Le maréchal, voyant mon uniforme, dit: «Vous êtes un de mes vieux grognards.—Oui, mon général. C'est vous qui m'avez fait mettre des jeux de cartes dans mes bas afin que je sois assez grand pour être admis dans les grenadiers que vous commandiez à cette époque.—C'est juste, je me le rappelle. Vous aviez déjà un fusil d'honneur de la bataille de Montebello, et vous avez été décoré dans ce temps.—Oui, général, le premier en 1804.—C'est un de mes vieux grenadiers. Vous ne partirez que demain; je vous donnerai mes dépêches. Où est votre corps?—Adjoint au petit quartier général de l'Empereur, sous les ordres du comte de Monthyon.—Ah! vous êtes bien. Demain, à dix heures, vous prendrez mes dépêches. Faites donner à ce vieux militaire la table de vos officiers et du fourrage à son cheval.—Oui, maréchal.—Et faites-lui remettre tous les reçus des hommes rentrants. Voyez dans tous les régiments, s'ils sont rentrés; vous m'en ferez le rapport ce soir à 8 heures. Et à 10 heures, demain, vous partirez pour Witepsk; vous y trouverez l'Empereur. Je vous donnerai une lettre pour Monthyon.»

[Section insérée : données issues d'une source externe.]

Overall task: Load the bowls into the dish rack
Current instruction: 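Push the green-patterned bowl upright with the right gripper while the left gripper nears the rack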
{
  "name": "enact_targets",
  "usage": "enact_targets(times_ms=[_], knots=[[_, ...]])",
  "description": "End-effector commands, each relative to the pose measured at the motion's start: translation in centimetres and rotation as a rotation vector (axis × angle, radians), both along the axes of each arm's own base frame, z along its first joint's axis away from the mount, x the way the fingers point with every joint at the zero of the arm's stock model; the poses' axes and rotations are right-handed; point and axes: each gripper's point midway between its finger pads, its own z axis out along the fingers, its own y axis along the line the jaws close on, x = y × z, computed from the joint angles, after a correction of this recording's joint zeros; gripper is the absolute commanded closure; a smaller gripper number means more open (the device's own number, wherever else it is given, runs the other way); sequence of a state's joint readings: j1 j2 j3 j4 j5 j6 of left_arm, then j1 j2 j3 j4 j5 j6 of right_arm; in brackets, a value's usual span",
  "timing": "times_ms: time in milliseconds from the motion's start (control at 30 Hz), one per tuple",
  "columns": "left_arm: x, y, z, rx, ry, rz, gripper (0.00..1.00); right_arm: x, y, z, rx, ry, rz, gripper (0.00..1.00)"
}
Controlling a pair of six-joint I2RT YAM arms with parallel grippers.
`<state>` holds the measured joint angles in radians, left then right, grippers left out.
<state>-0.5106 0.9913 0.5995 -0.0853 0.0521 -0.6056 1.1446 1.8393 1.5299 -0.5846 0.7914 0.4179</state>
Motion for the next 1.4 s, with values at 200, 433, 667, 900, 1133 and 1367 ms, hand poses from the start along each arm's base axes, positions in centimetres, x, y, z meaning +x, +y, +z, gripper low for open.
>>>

En arrivant près des officiers, ce chef d'état-major leur dit: «Cet officier est notre ancien à tous, recevez-le comme il le mérite; il est bien connu du maréchal; faites le dîner, et après, mon aide de camp le conduira aux chefs de corps pour recevoir le reçu des hommes rentrés.»
Pour le coup, ils chantaient messe basse avec moi, et ils mirent de l'eau dans leur vin; je fus bien reçu. Après avoir bien dîné, je fus conduit au camp où je trouvai mes soldats rentrés qui accouraient demander leur pardon de leur échauffourée à mon égard. «Je n'ai point de plainte à faire de vos soldats, disais-je, c'est le zèle qui les a emportés.»
Arrivé près du colonel des Espagnols, qui était Français, je lui demande mon reçu: «Mais, me dit-il, il en manque la moitié.—Ils sont morts, colonel. Voyez le maréchal.—Comment, morts?—La moitié a été fusillée.—Eh bien! je vais faire fusiller les autres.—Ils ont leur pardon, vous n'en avez pas le droit; ils ont subi leur peine; c'est à l'Empereur à décider.—Combien de morts?—Soixante-deux, dont deux sergents et trois caporaux.—Donnez-moi des détails.—Je ne le puis, le maréchal attend. Mon reçu, s'il vous plaît; je pars de suite.»
L'aide de camp le prend à l'écart, et après quelques mots nous partons. Le lendemain, à 8 heures, j'étais près du maréchal: «Voilà vos dépêches, partez!»